#### [DATASET CONTENT]
- - - - -
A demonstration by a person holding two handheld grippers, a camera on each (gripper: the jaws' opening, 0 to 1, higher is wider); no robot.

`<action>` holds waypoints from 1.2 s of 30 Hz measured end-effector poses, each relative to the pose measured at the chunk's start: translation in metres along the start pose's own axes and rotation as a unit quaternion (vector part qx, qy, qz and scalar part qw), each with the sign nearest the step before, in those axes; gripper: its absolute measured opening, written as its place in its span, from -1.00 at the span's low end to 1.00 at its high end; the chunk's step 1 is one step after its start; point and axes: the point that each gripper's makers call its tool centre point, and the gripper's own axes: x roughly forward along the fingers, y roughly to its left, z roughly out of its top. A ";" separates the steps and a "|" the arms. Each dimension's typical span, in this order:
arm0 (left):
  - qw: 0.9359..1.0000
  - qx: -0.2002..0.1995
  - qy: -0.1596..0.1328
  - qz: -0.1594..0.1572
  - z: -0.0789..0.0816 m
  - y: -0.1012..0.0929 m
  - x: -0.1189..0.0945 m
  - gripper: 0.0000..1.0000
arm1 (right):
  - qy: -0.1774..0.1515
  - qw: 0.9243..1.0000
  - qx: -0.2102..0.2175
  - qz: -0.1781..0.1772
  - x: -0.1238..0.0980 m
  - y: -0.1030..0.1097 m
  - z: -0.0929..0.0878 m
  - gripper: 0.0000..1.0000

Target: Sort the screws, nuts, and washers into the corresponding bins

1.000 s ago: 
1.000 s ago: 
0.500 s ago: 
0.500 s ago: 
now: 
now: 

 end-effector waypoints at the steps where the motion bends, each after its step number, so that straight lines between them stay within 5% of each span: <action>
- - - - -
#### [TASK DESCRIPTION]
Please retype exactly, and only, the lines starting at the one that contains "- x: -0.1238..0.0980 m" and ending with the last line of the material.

#### [YOUR SOLUTION]
  - x: -0.1238..0.0980 m
  - y: -0.1030..0.1097 m
  - z: -0.0929..0.0878 m
  - gripper: 0.0000..1.0000

Target: Sort the screws, nuts, and washers into the corresponding bins

1.000 s ago: 
1.000 s ago: 
0.500 s ago: 
0.500 s ago: 
now: 
now: 

 end-effector waypoints at the steps where the motion bends, each after its step number, so that straight lines between them stay within 5% of each span: <action>

Nothing remains to be written for this exercise.